![]() |
Satılanların bir kısmına sahip olduğum ya da bana gösterilenleri incelediğim için ben bu iddiaya pek katılamıyorum, bu türden sahtelikleri ölçebilmenin çeşitli yolları var, ilk görünen üslup elbette ama kağıdın yaşına dahi bakmak gerekiyor.
Akbaba dergisi bana hep eski gelir, otuzlu yıllarda ilginç ve yeni olabileceğini kabul ediyorum ama o tarz, kırk yıl tekrarlanınca sadece eski değil demode olur. 1952 yılında Atmaca isimli bir mizah dergisi çıkmış, ismini Akbaba'dan ilham almış ama formatı bile birebir taklit etmiş....

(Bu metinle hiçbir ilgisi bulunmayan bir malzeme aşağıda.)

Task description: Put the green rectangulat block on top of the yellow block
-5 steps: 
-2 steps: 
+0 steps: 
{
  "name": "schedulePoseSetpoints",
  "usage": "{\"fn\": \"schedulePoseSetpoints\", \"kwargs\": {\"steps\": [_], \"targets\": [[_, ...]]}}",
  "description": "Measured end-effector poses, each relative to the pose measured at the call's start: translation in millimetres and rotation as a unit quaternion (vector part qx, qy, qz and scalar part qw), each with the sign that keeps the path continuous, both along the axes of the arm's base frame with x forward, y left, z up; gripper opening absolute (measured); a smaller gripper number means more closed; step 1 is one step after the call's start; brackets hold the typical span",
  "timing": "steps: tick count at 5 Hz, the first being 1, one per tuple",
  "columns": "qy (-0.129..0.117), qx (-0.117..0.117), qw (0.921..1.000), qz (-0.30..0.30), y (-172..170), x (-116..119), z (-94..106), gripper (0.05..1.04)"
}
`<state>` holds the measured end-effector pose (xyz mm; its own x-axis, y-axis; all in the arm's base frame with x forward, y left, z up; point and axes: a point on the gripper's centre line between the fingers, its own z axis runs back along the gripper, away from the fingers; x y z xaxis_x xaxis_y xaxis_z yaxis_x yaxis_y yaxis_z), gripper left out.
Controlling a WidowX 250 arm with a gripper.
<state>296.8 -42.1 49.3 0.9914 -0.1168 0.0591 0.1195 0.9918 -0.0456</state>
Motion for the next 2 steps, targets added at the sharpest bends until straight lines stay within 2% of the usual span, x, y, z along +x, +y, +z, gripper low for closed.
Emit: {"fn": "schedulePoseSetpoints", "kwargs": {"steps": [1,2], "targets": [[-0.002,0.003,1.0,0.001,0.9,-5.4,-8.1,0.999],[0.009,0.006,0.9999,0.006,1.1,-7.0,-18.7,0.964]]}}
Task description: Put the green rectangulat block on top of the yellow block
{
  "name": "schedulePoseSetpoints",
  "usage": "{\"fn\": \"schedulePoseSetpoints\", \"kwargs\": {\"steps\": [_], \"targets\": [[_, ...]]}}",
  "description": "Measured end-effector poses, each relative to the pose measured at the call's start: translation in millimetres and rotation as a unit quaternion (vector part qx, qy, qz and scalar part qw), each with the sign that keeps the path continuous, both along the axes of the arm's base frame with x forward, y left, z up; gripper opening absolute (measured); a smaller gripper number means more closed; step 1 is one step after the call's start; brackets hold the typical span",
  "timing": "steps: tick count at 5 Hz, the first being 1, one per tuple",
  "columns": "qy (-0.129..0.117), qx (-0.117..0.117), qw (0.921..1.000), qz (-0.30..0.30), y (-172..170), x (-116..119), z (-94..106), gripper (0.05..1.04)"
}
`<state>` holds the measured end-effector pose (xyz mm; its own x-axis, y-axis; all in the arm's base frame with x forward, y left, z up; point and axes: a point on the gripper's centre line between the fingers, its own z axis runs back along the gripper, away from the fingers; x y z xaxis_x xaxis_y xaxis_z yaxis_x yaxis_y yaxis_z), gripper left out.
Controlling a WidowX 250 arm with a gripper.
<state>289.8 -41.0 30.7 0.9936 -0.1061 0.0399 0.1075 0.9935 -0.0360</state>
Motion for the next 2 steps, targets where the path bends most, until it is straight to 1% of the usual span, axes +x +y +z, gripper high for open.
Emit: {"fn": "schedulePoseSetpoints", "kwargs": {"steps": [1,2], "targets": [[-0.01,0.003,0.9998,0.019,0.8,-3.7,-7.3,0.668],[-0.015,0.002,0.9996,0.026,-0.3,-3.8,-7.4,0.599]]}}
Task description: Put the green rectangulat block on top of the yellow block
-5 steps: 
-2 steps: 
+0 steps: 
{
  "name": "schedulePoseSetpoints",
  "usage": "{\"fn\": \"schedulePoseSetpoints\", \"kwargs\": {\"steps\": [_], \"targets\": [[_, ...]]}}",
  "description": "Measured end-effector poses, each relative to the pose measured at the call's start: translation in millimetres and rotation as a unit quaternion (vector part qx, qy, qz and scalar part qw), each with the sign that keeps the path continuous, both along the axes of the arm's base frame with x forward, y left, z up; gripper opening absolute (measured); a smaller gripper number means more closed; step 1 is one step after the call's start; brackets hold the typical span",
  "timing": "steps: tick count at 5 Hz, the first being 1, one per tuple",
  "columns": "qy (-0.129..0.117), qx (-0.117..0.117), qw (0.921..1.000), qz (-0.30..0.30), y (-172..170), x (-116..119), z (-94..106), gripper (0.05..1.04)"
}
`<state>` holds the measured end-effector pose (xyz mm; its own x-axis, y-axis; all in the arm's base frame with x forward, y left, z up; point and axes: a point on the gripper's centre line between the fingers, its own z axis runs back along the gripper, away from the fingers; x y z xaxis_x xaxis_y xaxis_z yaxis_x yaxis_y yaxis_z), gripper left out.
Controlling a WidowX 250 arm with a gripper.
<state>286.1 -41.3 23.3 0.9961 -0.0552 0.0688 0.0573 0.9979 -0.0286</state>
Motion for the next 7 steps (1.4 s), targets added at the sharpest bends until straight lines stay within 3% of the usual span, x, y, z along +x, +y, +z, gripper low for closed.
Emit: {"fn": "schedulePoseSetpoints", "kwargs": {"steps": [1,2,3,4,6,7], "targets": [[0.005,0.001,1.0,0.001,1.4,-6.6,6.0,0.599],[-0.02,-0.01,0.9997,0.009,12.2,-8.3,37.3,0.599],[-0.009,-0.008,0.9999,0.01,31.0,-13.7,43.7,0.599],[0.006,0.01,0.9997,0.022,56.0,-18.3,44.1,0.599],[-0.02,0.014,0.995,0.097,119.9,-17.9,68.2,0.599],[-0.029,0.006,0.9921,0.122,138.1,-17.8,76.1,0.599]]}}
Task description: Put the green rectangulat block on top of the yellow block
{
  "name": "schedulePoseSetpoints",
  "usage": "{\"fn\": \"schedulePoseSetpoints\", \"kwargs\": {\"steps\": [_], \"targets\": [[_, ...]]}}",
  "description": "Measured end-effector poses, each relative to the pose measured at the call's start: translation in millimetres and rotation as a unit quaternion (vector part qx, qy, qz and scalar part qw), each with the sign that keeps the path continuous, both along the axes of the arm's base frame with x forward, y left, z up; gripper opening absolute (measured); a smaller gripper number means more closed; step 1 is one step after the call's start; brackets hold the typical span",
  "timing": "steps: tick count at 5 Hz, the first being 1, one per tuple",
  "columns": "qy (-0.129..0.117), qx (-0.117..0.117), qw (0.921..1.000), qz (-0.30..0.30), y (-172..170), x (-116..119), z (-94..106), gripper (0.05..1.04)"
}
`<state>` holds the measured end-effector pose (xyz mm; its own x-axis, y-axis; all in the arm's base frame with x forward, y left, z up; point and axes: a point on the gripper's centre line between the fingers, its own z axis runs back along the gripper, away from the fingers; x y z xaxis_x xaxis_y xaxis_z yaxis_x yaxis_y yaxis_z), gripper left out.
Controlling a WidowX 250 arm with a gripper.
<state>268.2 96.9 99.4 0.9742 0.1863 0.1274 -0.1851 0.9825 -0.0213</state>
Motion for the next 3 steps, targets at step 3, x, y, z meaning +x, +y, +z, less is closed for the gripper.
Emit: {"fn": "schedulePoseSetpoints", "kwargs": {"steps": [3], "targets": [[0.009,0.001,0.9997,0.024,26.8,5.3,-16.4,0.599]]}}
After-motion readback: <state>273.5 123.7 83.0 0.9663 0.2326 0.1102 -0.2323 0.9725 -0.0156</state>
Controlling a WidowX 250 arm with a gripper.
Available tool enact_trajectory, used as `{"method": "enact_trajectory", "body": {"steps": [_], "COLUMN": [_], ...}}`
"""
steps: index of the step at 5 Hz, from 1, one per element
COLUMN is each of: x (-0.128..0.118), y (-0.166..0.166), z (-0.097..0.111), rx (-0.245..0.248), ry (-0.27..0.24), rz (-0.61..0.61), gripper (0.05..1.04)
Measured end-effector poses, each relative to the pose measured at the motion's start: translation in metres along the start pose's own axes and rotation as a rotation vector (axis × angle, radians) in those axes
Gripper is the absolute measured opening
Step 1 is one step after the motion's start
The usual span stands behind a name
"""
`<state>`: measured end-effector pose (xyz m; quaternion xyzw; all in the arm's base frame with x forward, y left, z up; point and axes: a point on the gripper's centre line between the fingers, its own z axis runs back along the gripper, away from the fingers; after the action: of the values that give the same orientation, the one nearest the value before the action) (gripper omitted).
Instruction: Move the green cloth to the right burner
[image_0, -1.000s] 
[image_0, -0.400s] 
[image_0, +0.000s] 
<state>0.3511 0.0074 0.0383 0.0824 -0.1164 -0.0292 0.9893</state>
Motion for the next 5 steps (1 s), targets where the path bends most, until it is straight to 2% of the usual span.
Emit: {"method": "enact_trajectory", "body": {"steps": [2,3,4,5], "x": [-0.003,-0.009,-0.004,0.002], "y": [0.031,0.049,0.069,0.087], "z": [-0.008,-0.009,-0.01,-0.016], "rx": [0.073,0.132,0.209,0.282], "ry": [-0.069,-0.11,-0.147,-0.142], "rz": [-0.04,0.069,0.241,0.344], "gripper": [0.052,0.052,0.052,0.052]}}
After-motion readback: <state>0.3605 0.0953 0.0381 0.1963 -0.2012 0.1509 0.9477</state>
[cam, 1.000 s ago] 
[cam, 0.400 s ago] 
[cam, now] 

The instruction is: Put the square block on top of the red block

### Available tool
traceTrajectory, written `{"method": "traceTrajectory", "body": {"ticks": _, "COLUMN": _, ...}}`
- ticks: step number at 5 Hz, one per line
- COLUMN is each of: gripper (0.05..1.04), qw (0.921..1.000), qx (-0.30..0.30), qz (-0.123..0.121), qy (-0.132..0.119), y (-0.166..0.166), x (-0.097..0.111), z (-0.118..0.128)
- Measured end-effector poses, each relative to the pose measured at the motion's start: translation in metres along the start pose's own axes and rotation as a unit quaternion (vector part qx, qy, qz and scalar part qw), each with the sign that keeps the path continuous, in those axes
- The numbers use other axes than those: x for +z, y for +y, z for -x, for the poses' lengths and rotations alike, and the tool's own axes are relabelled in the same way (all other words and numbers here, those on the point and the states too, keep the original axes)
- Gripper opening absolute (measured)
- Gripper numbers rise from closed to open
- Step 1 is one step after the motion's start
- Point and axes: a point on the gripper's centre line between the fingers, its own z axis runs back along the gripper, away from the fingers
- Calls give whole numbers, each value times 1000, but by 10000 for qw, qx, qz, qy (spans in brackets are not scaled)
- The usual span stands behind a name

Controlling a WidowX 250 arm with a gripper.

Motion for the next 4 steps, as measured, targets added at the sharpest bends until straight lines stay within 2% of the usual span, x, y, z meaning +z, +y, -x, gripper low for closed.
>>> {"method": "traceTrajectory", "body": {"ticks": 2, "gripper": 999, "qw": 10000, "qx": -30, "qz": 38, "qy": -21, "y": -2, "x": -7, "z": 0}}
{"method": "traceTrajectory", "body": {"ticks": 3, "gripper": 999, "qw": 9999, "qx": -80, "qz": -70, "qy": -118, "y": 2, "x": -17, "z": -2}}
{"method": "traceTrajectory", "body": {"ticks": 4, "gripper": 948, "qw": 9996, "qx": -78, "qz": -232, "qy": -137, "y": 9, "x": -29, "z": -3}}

Bir de bu resmi kimin sattığı önemli... Merhumun ailesi satıyorsa, terekesinden çıktıysa bütün yorumlar boşa çıkıyor çünkü... Oğuz Aral orijinallerini herhangi biri satmıyor...
Yukarıdaki orijinal, Aral'ın çizgisi gibi duruyor diyemem ama ömrünün son on yılında böyle kalın ve eskiz havasında çiziyordu. Çizilen kağıt en az otuz yıl öncesinden kalma gibi rutubetli ve eprimiş...
![]() |
O tarihte bile eskimiş bir tarz Akbaba... Eskiyi taklit ederek olsa olsa günü kurtarabilir insan... Akbaba, tabii ki Fransız mizah dergilerini taklit ediyor ama o dergiler bile ellili yıllarda "defnediliyorlar".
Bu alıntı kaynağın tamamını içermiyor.